In particular, for the case of an isolated shelterbelt, Wang and Takle (1997) [10] revealed that various shelterbelt shapes (i.e., rectangular, triangular, and streamlined profiles) exhibited nearly identical reductions in wind speed and turbulence intensity. Consistent results were also observed in wind tunnel studies conducted by Woodruff and Zingg (1953) [11]. However, Guan et al. (1995) [12] reported that the protective range of a shelterbelt with a rectangular cross-section exceeded that of a trapezoidal shape in wind tunnel experiments. Field observations of model windbreaks further suggested that shelterbelts with a rectangular cross-sectional shape exhibit superior shelter effectiveness [8].

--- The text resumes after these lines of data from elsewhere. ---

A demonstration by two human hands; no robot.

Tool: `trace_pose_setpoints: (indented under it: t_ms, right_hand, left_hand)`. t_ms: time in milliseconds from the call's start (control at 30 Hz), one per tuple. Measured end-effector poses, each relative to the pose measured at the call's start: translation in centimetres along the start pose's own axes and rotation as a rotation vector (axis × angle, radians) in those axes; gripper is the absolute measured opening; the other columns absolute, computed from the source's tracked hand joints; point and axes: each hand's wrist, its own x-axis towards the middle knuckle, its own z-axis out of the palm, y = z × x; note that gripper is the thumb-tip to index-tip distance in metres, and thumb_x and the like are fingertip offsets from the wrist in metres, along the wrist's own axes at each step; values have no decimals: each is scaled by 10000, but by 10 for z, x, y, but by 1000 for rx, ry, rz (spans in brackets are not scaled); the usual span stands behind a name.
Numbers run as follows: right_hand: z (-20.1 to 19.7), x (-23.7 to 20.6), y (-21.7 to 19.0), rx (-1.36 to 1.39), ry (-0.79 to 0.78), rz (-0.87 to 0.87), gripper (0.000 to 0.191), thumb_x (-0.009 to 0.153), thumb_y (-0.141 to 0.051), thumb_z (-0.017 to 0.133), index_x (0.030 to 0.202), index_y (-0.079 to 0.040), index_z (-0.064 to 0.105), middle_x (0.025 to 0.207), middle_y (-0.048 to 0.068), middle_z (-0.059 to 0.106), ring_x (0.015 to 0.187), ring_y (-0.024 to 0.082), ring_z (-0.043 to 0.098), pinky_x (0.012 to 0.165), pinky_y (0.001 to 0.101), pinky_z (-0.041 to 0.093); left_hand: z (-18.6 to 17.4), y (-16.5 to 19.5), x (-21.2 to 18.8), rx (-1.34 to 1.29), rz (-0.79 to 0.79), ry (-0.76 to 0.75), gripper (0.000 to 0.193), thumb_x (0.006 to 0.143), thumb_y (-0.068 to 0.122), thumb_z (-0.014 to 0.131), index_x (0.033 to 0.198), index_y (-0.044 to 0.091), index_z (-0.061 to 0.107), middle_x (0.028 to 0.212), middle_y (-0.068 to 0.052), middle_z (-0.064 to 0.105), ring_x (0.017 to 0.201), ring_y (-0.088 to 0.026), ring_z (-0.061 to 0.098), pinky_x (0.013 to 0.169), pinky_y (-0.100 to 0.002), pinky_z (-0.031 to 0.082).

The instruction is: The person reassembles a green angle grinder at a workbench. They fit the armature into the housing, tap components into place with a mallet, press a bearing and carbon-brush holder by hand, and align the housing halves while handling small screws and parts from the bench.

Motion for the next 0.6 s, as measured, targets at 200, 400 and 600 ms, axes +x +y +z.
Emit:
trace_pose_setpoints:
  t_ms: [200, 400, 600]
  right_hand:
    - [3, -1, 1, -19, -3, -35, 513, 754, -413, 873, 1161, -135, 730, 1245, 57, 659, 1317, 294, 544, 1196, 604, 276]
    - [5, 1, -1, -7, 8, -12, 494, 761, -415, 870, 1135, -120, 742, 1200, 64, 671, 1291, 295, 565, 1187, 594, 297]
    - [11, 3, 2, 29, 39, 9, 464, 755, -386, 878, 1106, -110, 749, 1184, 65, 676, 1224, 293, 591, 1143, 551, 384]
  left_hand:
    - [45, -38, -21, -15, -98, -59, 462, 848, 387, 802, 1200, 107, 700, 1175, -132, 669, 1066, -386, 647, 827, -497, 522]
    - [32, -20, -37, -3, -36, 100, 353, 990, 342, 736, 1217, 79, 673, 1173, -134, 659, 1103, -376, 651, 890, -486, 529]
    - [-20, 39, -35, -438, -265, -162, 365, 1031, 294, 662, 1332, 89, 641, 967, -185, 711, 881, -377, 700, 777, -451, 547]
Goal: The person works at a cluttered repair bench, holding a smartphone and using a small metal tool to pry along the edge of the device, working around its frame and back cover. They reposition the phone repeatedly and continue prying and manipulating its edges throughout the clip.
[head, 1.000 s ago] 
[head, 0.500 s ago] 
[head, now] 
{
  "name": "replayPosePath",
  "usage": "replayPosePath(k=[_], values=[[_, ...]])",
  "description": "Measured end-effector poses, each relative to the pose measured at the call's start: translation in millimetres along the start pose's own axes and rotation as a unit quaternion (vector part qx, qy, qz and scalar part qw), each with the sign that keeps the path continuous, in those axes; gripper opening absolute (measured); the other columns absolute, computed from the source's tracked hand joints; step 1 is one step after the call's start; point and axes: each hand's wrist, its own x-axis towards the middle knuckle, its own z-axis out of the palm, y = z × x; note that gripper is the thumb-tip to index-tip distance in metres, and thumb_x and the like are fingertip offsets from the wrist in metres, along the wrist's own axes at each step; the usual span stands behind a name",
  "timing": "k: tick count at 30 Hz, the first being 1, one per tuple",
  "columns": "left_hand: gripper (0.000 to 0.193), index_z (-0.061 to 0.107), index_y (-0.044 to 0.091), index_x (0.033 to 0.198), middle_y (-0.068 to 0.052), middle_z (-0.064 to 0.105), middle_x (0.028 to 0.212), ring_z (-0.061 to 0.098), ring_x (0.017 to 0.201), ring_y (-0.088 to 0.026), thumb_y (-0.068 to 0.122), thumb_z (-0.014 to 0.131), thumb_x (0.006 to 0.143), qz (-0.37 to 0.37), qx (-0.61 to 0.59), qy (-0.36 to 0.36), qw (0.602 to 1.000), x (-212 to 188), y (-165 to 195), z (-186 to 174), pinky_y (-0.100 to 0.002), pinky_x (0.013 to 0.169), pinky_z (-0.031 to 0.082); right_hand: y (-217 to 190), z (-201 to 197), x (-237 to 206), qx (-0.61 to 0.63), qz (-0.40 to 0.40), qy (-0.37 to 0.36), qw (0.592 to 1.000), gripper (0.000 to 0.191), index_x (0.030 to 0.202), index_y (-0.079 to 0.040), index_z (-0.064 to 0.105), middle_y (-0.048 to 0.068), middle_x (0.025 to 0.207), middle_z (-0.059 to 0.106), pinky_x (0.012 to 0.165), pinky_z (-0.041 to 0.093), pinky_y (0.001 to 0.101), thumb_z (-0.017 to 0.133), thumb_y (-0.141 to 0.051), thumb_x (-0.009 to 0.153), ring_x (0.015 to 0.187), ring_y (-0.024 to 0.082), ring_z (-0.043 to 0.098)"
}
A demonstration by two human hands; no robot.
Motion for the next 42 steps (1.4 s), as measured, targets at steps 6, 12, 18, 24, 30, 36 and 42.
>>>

When multiple shelterbelts are considered, as is usually the case in applications, other parameters come into play. In particular, the spacing is the most important design parameter for multiple shelterbelts [13,14,15]. In particular, Woodruff (1956) [16] observed that the wind reduction area between a seven-row principal belt and one- to three-row supplemental belts initially increases and then decreases as the spacing distance between them increases in the range between 11.7 and 24.3 times the height of tallest tree in the belt. Similar results are reported by Frunk and Ruck (2005) [17] in their investigation of the wind reduction provided by double-arranged shelterbelts mounted on mounds. However, Sun et al. (2022) [15] indicated that the protective effect decreases as the spacing interval between principal shelterbelts increase from 10 to 30 times the height of the shelterbelt. A summary of the studies which address the characterization of the aerodynamic efficiency for single shelterbelts is provided in

Table 1. Previous studies on single shelterbelts with different canopy shapes.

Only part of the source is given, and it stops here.